=== REQUIRED ACTION ===
Copy the lines below verbatim. Begin with the first and end with the line containing "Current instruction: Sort".

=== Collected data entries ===
○ ○ ○

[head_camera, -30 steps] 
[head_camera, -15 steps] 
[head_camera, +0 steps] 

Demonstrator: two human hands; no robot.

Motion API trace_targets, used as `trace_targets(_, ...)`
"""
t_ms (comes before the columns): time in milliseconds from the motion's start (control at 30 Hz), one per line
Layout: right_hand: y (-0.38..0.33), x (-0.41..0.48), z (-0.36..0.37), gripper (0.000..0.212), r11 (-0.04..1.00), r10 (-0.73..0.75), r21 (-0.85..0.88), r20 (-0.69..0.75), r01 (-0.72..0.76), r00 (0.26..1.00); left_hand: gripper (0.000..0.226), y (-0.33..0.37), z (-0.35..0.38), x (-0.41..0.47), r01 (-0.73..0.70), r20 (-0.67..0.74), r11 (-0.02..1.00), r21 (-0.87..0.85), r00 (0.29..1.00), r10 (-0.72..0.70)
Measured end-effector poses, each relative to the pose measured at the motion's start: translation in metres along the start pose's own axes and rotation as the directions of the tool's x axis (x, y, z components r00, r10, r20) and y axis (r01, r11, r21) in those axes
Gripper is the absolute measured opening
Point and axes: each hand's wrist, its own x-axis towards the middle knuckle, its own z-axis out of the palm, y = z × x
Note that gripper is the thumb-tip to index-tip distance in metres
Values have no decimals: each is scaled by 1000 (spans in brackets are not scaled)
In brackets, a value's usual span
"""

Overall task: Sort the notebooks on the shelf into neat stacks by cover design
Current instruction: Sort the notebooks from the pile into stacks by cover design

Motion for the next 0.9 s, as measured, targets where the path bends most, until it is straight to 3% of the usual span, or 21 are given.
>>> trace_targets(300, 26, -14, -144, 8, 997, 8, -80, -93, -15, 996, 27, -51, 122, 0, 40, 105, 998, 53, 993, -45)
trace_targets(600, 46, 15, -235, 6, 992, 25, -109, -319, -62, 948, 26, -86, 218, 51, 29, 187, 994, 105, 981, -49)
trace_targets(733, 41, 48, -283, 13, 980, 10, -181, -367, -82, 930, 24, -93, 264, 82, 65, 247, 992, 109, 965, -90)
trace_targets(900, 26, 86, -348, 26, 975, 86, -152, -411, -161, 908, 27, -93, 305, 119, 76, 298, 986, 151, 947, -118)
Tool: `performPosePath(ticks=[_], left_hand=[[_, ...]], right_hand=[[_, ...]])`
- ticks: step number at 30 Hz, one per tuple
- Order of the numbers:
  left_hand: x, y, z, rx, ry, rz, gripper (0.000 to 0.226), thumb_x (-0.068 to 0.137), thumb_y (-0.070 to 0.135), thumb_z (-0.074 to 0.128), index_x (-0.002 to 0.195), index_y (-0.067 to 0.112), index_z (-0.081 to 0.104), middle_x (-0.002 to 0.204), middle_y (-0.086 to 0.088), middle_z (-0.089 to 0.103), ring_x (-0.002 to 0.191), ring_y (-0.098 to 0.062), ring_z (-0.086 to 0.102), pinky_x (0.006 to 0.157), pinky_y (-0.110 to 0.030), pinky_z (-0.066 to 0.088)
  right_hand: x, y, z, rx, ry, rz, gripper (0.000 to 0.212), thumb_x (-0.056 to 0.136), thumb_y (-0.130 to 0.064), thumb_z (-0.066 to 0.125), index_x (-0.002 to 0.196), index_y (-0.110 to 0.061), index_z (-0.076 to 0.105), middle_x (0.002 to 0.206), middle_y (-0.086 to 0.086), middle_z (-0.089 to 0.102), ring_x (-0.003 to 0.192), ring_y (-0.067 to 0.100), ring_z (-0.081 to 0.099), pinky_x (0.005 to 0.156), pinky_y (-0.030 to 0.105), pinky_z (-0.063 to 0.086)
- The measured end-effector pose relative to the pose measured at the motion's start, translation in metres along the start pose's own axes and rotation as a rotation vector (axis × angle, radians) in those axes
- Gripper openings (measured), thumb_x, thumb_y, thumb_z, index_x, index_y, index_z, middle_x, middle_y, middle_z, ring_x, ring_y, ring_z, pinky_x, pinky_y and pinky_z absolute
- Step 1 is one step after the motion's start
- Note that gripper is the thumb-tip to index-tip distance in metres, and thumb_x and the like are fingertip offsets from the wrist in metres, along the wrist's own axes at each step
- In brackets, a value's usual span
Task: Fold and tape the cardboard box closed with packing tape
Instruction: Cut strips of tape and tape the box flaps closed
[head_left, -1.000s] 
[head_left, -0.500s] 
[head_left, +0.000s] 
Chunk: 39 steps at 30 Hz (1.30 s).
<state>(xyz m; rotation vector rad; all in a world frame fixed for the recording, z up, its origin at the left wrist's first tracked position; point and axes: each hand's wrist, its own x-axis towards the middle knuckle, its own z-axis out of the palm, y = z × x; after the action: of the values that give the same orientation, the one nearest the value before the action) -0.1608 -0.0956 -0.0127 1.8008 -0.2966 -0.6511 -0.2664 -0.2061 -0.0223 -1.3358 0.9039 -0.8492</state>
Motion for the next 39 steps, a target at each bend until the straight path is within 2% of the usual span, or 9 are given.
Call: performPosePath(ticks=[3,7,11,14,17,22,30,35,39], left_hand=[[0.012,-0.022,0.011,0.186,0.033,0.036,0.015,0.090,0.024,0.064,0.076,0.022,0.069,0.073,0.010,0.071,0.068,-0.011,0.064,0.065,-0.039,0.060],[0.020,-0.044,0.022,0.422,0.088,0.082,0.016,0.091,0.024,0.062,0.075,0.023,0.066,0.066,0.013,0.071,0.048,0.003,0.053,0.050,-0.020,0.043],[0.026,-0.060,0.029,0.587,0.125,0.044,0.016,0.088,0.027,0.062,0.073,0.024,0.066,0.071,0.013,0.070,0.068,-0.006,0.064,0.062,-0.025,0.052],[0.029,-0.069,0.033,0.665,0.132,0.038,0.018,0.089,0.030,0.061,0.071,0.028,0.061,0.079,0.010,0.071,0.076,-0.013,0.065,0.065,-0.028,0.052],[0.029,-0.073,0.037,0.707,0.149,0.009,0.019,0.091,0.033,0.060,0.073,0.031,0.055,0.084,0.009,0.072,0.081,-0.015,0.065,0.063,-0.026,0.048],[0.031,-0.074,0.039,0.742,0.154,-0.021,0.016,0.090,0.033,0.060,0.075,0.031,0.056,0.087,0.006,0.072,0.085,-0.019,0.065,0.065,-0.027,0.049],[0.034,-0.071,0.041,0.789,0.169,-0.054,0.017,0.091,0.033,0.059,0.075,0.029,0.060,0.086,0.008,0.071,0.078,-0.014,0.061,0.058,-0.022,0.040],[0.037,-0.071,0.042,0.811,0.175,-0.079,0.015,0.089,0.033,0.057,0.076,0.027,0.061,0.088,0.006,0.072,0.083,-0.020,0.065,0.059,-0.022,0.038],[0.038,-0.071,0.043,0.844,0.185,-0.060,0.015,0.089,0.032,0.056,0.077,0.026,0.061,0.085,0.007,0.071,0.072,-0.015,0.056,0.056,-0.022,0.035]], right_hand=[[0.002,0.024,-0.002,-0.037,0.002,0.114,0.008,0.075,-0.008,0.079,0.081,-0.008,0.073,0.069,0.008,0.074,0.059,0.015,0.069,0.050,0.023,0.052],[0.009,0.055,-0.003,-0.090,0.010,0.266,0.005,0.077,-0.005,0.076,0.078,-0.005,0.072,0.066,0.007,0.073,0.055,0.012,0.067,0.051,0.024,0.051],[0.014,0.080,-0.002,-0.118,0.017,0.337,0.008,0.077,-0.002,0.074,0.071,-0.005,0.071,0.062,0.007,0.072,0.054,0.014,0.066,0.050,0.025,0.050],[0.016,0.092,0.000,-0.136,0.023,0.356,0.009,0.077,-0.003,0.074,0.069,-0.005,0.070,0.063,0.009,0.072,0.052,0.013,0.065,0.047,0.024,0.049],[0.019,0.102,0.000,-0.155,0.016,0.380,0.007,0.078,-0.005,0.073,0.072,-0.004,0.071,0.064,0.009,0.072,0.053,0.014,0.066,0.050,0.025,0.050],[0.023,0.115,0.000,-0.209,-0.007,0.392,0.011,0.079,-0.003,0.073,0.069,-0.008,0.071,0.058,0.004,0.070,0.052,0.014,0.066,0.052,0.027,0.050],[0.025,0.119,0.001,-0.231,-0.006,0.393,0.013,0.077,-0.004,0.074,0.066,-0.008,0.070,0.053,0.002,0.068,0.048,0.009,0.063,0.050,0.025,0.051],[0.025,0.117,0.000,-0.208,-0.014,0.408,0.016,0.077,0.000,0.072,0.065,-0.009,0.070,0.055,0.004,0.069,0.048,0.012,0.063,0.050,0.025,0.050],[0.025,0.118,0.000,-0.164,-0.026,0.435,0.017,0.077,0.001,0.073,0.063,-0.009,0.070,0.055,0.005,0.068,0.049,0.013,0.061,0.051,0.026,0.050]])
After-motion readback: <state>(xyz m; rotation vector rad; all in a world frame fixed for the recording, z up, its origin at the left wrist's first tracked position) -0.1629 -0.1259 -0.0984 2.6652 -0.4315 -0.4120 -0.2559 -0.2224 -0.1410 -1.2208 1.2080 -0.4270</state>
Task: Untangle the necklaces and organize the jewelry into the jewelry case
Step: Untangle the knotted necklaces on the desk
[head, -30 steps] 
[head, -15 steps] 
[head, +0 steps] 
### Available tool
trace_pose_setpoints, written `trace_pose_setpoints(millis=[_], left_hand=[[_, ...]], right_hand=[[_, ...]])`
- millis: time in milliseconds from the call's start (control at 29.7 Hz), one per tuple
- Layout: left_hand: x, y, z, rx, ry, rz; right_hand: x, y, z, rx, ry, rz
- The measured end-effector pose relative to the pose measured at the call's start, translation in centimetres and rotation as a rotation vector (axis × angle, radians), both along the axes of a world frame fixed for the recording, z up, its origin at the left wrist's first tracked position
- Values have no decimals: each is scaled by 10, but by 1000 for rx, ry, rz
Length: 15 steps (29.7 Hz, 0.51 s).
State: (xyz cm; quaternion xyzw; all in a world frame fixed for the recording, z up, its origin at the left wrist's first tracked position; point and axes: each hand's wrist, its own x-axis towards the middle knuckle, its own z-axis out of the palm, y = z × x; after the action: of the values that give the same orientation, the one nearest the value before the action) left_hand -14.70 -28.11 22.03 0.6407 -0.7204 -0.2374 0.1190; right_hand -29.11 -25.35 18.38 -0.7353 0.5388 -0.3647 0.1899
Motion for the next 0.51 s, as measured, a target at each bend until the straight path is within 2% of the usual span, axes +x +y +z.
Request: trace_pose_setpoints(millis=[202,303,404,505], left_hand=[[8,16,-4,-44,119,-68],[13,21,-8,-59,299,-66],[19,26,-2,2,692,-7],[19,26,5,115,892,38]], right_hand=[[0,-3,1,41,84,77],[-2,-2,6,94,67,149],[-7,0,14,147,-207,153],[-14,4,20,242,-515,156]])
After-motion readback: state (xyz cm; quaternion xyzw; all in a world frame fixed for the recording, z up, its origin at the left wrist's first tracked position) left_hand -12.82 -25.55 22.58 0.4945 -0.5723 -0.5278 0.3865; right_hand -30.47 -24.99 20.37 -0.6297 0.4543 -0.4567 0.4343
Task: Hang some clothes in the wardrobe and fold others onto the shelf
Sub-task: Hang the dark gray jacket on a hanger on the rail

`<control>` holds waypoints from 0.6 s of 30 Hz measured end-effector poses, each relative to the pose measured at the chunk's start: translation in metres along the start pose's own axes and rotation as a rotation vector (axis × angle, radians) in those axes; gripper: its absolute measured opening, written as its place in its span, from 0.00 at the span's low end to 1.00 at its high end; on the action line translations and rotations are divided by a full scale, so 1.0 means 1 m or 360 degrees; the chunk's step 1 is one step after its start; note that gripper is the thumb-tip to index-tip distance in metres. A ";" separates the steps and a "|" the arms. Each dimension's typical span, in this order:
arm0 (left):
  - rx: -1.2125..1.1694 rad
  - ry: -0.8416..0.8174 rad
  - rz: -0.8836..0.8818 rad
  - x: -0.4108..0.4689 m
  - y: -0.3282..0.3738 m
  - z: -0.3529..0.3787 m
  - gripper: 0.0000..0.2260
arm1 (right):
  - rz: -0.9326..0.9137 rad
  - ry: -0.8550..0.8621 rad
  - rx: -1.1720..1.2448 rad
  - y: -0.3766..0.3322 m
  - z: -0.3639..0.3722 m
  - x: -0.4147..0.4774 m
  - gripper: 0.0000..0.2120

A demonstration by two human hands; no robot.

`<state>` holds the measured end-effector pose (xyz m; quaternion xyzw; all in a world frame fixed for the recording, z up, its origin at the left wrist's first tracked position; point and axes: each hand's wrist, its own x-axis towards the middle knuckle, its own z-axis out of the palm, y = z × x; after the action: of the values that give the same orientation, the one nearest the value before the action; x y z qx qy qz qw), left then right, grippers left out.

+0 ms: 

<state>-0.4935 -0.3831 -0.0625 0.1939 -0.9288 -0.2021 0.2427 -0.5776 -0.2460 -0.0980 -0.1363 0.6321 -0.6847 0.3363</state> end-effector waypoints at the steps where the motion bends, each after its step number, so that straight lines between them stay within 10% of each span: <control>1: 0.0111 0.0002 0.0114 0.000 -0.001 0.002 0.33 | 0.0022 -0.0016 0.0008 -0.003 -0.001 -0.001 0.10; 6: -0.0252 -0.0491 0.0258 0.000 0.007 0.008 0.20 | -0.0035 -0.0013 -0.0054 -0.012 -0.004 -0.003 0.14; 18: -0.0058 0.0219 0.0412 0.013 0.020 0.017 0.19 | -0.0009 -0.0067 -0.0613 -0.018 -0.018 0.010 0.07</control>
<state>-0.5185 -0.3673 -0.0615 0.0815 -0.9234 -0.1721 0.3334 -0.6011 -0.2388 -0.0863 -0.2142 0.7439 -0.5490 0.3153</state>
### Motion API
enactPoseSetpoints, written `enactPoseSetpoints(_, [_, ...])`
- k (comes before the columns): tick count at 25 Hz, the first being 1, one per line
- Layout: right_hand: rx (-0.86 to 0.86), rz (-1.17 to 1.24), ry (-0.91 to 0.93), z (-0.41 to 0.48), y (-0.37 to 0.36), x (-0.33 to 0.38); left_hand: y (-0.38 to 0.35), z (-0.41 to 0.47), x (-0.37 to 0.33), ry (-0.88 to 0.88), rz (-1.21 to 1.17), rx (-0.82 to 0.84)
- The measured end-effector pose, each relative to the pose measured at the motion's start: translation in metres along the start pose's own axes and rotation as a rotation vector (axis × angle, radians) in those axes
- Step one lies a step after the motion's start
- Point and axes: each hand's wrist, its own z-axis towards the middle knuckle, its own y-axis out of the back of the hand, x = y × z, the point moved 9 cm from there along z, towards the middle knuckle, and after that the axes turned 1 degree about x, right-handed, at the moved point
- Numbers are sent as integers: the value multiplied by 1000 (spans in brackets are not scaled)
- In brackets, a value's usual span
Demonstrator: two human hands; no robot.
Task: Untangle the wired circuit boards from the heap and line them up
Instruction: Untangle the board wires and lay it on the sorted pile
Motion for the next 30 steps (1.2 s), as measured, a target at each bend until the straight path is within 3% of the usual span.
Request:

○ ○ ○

=== COMPLETED TASK ===
[head_camera, -30 steps] 
[head_camera, -15 steps] 
[head_camera, +0 steps] 

Demonstrator: two human hands; no robot.

Motion API trace_targets, used as `trace_targets(_, ...)`
"""
t_ms (comes before the columns): time in milliseconds from the motion's start (control at 30 Hz), one per line
Layout: right_hand: y (-0.38..0.33), x (-0.41..0.48), z (-0.36..0.37), gripper (0.000..0.212), r11 (-0.04..1.00), r10 (-0.73..0.75), r21 (-0.85..0.88), r20 (-0.69..0.75), r01 (-0.72..0.76), r00 (0.26..1.00); left_hand: gripper (0.000..0.226), y (-0.33..0.37), z (-0.35..0.38), x (-0.41..0.47), r01 (-0.73..0.70), r20 (-0.67..0.74), r11 (-0.02..1.00), r21 (-0.87..0.85), r00 (0.29..1.00), r10 (-0.72..0.70)
Measured end-effector poses, each relative to the pose measured at the motion's start: translation in metres along the start pose's own axes and rotation as the directions of the tool's x axis (x, y, z components r00, r10, r20) and y axis (r01, r11, r21) in those axes
Gripper is the absolute measured opening
Point and axes: each hand's wrist, its own x-axis towards the middle knuckle, its own z-axis out of the palm, y = z × x
Note that gripper is the thumb-tip to index-tip distance in metres
Values have no decimals: each is scaled by 1000 (spans in brackets are not scaled)
In brackets, a value's usual span
"""

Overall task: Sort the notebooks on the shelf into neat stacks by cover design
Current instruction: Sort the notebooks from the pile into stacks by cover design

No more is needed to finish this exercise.